Questo protocollo fornisce una metodologia standardizzata per la preparazione e la gestione del tessuto muscolare in contesti precli clinici e studi clinici, che è importante per ottenere risultati affidabili all'interno del campo DMD. Le tecniche sono rilevanti per i provini di salto esonero per DMD. E il vantaggio principale è che, sono ben consolidati e riproducibili se eseguiti collettivamente.
Queste tecniche si concentrano principalmente sul salto dell'esone in DMD, ma con un cambio di primer, le stesse tecniche possono essere applicate ad altre malattie trattate con terapie di splicing. Questi metodi possono essere utilizzati per ottenere l'efficienza di esone saltando sia l'RNA che le proteine. Per preparare un campione per l'analisi, mescolare prima volumi uguali di gomma tragacante e acqua fino a quando la gomma diventa morbida e appiccicosa.
Caricare questa miscela in siringhe da 25 millilitri e distribuire da 0,5 a un centimetro di gomma su singoli dischi di sughero. Etichettare i dischi sul lato opposto e posizionare un contenitore di isopentane in azoto liquido fino a quando parte del liquido non si congela. Posizionare ogni campione nella gomma tragacante sui dischi con un asse longitudinale di ciascun muscolo perpendicolare al sughero.
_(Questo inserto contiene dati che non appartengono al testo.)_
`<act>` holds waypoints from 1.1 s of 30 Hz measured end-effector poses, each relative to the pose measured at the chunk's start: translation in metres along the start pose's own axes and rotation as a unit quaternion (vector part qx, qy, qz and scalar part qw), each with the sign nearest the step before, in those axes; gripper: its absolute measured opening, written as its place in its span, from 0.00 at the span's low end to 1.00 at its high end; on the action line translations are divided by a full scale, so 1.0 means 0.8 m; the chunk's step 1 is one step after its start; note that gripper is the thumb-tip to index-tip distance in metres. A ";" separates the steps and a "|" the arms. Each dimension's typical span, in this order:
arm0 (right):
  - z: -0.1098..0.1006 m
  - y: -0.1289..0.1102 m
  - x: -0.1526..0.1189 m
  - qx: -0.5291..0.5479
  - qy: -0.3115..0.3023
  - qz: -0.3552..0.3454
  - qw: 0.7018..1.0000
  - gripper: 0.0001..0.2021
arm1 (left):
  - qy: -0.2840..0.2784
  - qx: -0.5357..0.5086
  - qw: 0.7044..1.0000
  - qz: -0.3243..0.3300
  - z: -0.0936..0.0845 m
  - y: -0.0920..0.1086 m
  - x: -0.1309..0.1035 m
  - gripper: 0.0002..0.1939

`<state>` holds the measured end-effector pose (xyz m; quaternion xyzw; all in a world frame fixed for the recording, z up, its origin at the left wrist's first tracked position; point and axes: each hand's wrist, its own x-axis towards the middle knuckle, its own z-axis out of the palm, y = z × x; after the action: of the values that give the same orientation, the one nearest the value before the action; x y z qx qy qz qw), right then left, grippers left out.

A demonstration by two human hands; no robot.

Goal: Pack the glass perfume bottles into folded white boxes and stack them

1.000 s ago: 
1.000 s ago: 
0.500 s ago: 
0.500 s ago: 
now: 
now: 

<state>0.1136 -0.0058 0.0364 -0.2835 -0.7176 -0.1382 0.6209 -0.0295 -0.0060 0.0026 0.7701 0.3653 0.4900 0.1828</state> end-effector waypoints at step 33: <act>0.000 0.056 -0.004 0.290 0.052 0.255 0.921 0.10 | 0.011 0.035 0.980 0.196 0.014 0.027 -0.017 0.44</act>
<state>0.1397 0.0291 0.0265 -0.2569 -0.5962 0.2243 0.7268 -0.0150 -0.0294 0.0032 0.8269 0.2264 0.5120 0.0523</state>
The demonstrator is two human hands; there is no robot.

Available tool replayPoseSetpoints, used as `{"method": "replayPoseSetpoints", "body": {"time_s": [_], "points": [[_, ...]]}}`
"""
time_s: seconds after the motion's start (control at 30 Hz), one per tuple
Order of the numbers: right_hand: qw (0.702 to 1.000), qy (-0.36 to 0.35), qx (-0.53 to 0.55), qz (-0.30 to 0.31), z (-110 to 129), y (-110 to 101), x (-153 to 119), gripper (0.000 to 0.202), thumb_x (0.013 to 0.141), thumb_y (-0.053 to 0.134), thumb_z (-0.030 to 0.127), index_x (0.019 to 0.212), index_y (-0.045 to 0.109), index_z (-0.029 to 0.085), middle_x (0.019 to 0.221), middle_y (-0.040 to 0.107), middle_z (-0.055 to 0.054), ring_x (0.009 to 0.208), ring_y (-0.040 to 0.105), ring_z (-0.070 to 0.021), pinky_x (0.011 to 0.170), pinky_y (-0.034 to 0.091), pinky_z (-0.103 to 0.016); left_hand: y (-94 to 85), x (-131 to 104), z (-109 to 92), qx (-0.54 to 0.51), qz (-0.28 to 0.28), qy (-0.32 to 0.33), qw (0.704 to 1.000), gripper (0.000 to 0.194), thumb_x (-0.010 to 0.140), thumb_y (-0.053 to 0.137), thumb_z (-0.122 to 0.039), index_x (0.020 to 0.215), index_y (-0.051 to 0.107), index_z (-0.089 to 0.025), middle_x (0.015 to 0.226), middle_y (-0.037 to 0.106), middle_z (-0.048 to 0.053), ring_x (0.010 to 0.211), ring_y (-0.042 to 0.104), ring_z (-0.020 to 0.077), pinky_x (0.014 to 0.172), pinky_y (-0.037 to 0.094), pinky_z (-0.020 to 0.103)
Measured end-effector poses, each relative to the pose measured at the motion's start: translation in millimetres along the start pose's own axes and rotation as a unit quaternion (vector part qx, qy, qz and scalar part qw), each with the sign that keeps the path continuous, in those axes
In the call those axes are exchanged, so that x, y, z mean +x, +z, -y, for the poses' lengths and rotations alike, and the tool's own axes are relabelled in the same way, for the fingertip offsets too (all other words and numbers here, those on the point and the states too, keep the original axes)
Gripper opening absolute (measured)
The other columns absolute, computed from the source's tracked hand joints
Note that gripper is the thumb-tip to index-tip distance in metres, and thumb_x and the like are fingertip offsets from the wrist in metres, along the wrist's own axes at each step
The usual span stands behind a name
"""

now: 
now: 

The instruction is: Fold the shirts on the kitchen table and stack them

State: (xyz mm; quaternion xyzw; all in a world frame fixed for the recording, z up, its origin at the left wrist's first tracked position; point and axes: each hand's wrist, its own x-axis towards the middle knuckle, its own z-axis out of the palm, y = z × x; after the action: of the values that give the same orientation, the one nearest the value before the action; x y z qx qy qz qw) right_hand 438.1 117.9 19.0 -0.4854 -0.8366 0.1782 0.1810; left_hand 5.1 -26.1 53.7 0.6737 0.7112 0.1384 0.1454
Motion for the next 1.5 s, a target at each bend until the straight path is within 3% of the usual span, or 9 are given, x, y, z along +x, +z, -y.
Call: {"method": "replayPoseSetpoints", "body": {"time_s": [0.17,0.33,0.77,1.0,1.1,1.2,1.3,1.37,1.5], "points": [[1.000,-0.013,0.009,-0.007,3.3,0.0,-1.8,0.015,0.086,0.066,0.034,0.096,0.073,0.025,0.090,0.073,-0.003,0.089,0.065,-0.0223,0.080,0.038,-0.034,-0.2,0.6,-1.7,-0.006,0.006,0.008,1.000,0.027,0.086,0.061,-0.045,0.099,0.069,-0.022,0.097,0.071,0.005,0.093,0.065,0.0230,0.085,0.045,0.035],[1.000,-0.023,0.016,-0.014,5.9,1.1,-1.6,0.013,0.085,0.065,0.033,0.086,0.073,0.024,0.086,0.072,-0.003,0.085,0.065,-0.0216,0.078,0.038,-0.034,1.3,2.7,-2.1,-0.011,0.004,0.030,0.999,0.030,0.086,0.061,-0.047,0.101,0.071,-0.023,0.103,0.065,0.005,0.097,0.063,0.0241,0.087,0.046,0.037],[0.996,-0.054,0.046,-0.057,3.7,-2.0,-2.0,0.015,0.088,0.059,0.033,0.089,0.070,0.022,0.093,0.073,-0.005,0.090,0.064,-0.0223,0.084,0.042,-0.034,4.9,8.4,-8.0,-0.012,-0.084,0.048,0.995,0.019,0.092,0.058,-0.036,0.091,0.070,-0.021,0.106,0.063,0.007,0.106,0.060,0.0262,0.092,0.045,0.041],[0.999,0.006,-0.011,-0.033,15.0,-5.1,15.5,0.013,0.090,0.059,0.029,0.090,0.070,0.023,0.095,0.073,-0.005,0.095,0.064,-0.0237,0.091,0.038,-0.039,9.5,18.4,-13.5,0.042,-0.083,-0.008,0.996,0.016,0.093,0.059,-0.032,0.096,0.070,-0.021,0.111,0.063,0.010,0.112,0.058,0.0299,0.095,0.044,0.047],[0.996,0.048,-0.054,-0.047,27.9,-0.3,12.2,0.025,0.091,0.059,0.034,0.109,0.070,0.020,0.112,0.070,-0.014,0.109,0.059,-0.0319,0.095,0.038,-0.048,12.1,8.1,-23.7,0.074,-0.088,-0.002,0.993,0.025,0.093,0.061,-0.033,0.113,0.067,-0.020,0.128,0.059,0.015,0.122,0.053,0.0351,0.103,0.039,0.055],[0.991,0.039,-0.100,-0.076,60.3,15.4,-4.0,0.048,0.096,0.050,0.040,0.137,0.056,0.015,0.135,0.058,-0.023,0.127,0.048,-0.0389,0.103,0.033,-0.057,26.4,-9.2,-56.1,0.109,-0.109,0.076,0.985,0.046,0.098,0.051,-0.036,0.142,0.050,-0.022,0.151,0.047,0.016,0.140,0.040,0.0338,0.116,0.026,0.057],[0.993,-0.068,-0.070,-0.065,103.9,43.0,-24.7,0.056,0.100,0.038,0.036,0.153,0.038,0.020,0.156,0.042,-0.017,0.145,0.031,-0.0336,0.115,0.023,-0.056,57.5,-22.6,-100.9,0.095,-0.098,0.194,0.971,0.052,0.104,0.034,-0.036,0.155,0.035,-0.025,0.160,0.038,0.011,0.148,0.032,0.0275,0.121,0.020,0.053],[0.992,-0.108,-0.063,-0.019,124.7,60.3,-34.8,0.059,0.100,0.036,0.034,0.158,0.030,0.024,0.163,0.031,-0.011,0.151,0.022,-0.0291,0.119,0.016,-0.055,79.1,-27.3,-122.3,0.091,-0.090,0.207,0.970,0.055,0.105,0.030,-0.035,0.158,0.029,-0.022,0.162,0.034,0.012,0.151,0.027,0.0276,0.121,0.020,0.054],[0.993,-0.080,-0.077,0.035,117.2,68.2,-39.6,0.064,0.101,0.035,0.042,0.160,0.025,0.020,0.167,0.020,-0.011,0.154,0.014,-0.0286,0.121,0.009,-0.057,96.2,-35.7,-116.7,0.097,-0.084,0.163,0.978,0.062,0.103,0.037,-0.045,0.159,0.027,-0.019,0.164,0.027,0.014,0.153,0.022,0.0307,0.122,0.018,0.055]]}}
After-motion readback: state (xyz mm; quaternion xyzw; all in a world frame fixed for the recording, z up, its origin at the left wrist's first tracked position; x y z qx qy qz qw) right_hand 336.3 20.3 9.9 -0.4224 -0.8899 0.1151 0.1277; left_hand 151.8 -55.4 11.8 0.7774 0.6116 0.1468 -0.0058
Posizionare la gomma intorno al fondo di ogni muscolo per aiutare a tenere il muscolo in posizione e utilizzare una pinzetta per congelare gli esemplari nell'isopentane freddo. Spostare i campioni continuamente per un minuto o fino a completa congelamento prima di posizionarli temporaneamente sul ghiaccio secco. Quindi, posizionare gli esemplari in fiale di vetro per una conservazione di 80 gradi Celsius.
Per sessare il tessuto muscolare congelato per l'analisi, impostare un criostato su una temperatura di lavoro di 25 gradi Celsius e montare il blocco muscolare sul supporto. Tagliare il blocco tissutale fino a ottenere sezioni piatte. Per l'analisi reverse transcriptase PCR e Western blot, ottenere fette spesse 10 micrometri.
Per l'analisi immunoistochimica, ottenere fette spesse da sei a otto micrometri e, per la colorazione dell'ematossilina e dell'eosina, ottenere fette spesse da 10 a 12 micrometri. Dopo la loro acquisizione, posizionare le sezioni affettate in due tubi millilitro. Conservare i campioni per PCR e western blotting a 80 gradi Celsius.
Qui vengono mostrati il sistema di elettroforesi a microchip, un gel immagini di reazioni PCR in transcriptasi inversa e i risultati di sequenziamento della banda saltata da due pazienti prima e dopo il trattamento con un oligonucleotide antisense in uno studio di fase uno di escalation della dose. Entrambi i pazienti ospitano derelezioni. Come previsto, prima del trattamento, entrambi i pazienti non hanno mostrato alcun salto e solo una banda non saltata poteva essere visualizzato.
Dopo 12 settimane di trattamento, è stata visualizzata una chiara fascia inferiore saltata per il secondo paziente, tuttavia, era ancora difficile rilevare qualsiasi prodotto saltato per il primo paziente. I risultati del sequenziamento hanno mostrato una concatenazione di esoni 47 e 54 per il secondo paziente, ed esoni, 44 e 54 per il primo paziente. Per calcolare la percentuale saltata, la concentrazione molare per la banda saltata è stata divisa dalle bande saltate e non saltate.
Come previsto, nessuna banda di distrofica è stata rilevata dalla macchia occidentale prima del trattamento. Dopo il trattamento, è stata rilevata una banda dal secondo paziente con un peso molecolare inferiore rispetto a quella osservata nel controllo sano. Il primo paziente, tuttavia, non ha mostrato livelli rilevabili di distrofia dopo il trattamento.
È fondamentale gestire correttamente il tessuto muscolare e posizionare ogni campione sulla gomma tragacante in modo coerente. Le sezioni tissutali possono essere analizzate in diversi modi, tra cui da artificiale a PCR, PCR digitale, western blot, immunoistochimica e con diversi tipi di omica. Queste tecniche possono essere accelerate, lo sviluppo, ulteriori farmaci che saltano l'esone prendendo di mira diversi esoni e possono essere applicate allo sviluppo di base virale e di nuovo nell'editing per DMD.